McGarty Arlene, Jones Nathalie, Rutherford Katie, Westrop Sophie, Sutherland Lara, Jahoda Andrew, Melville Craig
Institute of Health & Wellbeing, University of Glasgow, 1st floor Admin Building, Gartnavel Royal Hospital, 1055 Great Western Road, Glasgow, G12 0XH, Scotland, UK.
Pilot Feasibility Stud. 2021 Feb 5;7(1):43. doi: 10.1186/s40814-021-00783-6.
An active play is designed to increase children's physical activity levels and fundamental movement skills through outdoor play and is well-suited to the needs of children with intellectual disabilities. However, no active play interventions have included children with intellectual disabilities. This study aims to investigate the feasibility of a school-based active play intervention for children with intellectual disabilities.
Children aged 7-12 years who had intellectual disabilities and were independently ambulatory were eligible. This single-group 17-week intervention was implemented in two additional support needs schools. It consisted of a weekly 1-h active play session incorporating 30 min of structured games and 30 min of free play. Feasibility of recruitment/retention, adherence, and outcome measures were investigated. Outcome measures included school-based physical activity (ActiGraph GT3X+ accelerometer), fundamental movement skills (Test of Gross Motor Development-2), and social interactions (Playground Observation of Peer Engagement). Staff feedback was collected via open-ended questionnaire. Feasibility was investigated using descriptive statistics and questionnaire data analyzed using thematic analysis. Potential pre-post changes were investigated for school-based physical activity, fundamental movement skills, and social interactions using paired samples t tests. The progression criteria were (1) > 50% of eligible participants recruited, (2) > 50% of recruited participants retained, (3) > 50% of active play sessions spent in MVPA, and (4) > 50% of participants complete outcome measurements.
All progression criteria were met. Recruitment and retention rates were 100% (n=21 participants). Intervention adherence was high, based on data from n=1 school, with 90% of participants attending all sessions. Measuring physical activity using accelerometry and fundamental movement skills using the Test of Gross Motor Development-2 were feasible. The Playground Observation of Peer Engagement tool to measure social interactions was not feasible. The only significant increase post-intervention was for social interactions during structured play (pre-post mean difference: -1.46, 95% CI -1.99, -0.93). Staff feedback was positive with the intervention well received by schools and potential benefits post-intervention identified by teachers.

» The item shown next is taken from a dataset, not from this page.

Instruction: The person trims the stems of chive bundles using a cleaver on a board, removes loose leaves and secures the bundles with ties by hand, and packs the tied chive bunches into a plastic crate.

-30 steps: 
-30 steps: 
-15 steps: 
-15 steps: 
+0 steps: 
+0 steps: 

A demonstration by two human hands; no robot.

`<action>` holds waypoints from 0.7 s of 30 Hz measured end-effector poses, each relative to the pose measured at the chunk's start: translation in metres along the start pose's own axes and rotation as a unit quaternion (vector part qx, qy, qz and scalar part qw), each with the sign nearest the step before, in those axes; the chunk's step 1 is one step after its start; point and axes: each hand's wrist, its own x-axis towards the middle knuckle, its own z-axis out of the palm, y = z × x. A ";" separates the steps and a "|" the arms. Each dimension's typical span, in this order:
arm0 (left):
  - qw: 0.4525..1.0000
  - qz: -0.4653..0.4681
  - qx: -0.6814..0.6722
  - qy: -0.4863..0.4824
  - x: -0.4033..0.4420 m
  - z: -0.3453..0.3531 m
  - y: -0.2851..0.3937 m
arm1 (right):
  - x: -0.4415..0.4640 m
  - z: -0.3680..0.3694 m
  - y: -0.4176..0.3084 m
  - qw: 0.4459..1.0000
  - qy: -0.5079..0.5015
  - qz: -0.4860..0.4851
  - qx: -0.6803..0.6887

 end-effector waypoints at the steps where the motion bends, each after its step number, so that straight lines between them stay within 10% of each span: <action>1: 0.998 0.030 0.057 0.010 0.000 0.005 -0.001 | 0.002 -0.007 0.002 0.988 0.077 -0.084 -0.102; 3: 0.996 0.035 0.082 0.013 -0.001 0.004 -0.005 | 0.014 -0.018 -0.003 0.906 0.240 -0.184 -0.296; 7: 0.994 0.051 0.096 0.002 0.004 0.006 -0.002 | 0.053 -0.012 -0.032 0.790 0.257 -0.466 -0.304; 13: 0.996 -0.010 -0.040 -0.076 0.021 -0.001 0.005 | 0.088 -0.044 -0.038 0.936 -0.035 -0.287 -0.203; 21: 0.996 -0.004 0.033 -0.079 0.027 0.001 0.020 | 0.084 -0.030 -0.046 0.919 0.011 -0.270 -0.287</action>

The Go2Play Active Play intervention is feasible for children with intellectual disabilities. Future research should further investigate feasibility and implementation on a larger scale using a pilot cluster randomised controlled trial.
ISRCTN registry: ISRCTN10277566 .
积极游戏旨在通过户外游戏提高儿童的身体活动水平和基本运动技能,非常适合智障儿童的需求。然而,此前尚无积极游戏干预措施纳入智障儿童。本研究旨在调查针对智障儿童开展基于学校的积极游戏干预的可行性。
年龄在7至12岁、患有智障且能够独立行走的儿童符合条件。这项单组17周的干预在另外两所提供额外支持的学校实施。干预包括每周一次1小时的积极游戏活动,其中有30分钟的结构化游戏和30分钟的自由游戏。研究了招募/留用、依从性和结果测量的可行性。结果测量包括基于学校的身体活动(ActiGraph GT3X+加速度计)、基本运动技能(粗大运动发育测试-2)和社交互动(操场同伴参与观察)。通过开放式问卷收集工作人员的反馈。使用描述性统计调查可行性,并使用主题分析对问卷数据进行分析。使用配对样本t检验研究基于学校的身体活动、基本运动技能和社交互动在干预前后的潜在变化。进展标准为:(1)招募的合格参与者超过50%;(2)留用的招募参与者超过50%;(3)中等至剧烈身体活动(MVPA)占积极游戏活动时间的比例超过50%;(4)超过50%的参与者完成结果测量。
所有进展标准均得到满足。招募率和留用率均为100%(n = 21名参与者)。根据一所学校的数据,干预依从性较高,90%的参与者参加了所有活动。使用加速度计测量身体活动以及使用粗大运动发育测试-2测量基本运动技能是可行的。用于测量社交互动的操场同伴参与观察工具不可行。干预后唯一显著增加的是结构化游戏期间的社交互动(干预前后平均差异:-1.46,95%CI -1.99,-0.93)。工作人员反馈积极,该干预受到学校好评,教师们也指出了干预后的潜在益处。
Go2Play积极游戏干预对智障儿童是可行的。未来的研究应使用试点整群随机对照试验,进一步大规模调查其可行性和实施情况。
ISRCTN注册库:ISRCTN10277566 。